- _WHAT IS NEEDED_: Please return every line below that contains the string "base".

━━━━━━━━━━━━━━━━━━━━━━━━━━━━━━

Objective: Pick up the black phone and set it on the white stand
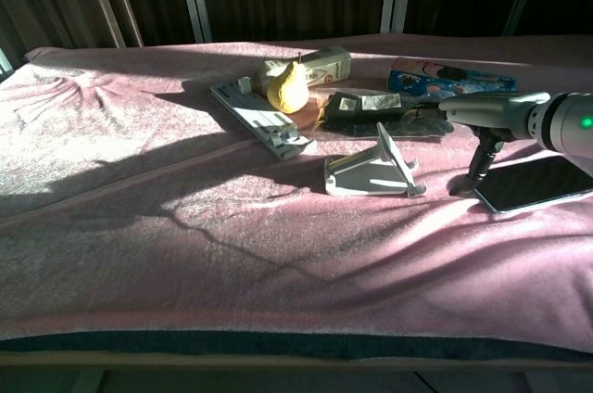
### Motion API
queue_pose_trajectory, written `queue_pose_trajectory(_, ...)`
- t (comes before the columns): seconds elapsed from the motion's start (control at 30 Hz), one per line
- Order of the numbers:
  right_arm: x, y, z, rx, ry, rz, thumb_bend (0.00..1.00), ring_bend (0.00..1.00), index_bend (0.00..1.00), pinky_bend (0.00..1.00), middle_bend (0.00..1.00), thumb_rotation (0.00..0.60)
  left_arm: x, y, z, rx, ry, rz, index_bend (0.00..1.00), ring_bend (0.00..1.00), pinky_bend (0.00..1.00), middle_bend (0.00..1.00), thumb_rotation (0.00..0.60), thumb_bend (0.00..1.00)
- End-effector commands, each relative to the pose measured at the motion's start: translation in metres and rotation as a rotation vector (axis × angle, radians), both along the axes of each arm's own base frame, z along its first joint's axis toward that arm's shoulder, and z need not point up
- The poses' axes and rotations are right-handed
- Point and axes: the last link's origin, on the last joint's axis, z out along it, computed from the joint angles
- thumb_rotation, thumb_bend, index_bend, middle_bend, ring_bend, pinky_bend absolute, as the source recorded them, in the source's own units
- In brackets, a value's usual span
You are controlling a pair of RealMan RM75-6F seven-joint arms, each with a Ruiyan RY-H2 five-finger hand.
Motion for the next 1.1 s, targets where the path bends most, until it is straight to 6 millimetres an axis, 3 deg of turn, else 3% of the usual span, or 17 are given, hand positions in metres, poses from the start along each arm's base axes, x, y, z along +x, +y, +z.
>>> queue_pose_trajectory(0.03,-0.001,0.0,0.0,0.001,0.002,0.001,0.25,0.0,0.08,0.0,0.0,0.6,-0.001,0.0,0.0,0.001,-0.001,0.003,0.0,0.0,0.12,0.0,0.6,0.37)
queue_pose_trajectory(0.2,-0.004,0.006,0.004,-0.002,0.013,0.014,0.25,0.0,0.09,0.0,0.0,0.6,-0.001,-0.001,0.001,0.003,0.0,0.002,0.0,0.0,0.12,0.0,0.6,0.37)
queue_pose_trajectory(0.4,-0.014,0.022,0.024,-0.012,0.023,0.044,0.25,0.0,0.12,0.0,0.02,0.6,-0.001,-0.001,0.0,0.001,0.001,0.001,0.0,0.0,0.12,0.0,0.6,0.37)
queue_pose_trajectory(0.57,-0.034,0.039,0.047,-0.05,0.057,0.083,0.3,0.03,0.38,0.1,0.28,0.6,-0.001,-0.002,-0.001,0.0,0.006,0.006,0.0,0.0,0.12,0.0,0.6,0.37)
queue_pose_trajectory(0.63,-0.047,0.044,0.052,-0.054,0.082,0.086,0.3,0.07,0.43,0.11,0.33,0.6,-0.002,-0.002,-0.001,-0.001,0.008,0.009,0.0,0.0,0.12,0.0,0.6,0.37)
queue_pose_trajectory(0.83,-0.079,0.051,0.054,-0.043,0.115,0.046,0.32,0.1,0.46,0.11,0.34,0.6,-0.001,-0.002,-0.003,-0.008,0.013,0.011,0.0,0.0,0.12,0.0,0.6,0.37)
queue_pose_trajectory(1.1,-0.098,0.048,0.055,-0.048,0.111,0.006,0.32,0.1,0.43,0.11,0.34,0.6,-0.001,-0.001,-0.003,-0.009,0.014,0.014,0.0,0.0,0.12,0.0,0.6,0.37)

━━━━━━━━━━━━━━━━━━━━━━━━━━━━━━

- _PROBLEM SOLUTION_:
- End-effector commands, each relative to the pose measured at the motion's start: translation in metres and rotation as a rotation vector (axis × angle, radians), both along the axes of each arm's own base frame, z along its first joint's axis toward that arm's shoulder, and z need not point up
Motion for the next 1.1 s, targets where the path bends most, until it is straight to 6 millimetres an axis, 3 deg of turn, else 3% of the usual span, or 17 are given, hand positions in metres, poses from the start along each arm's base axes, x, y, z along +x, +y, +z.

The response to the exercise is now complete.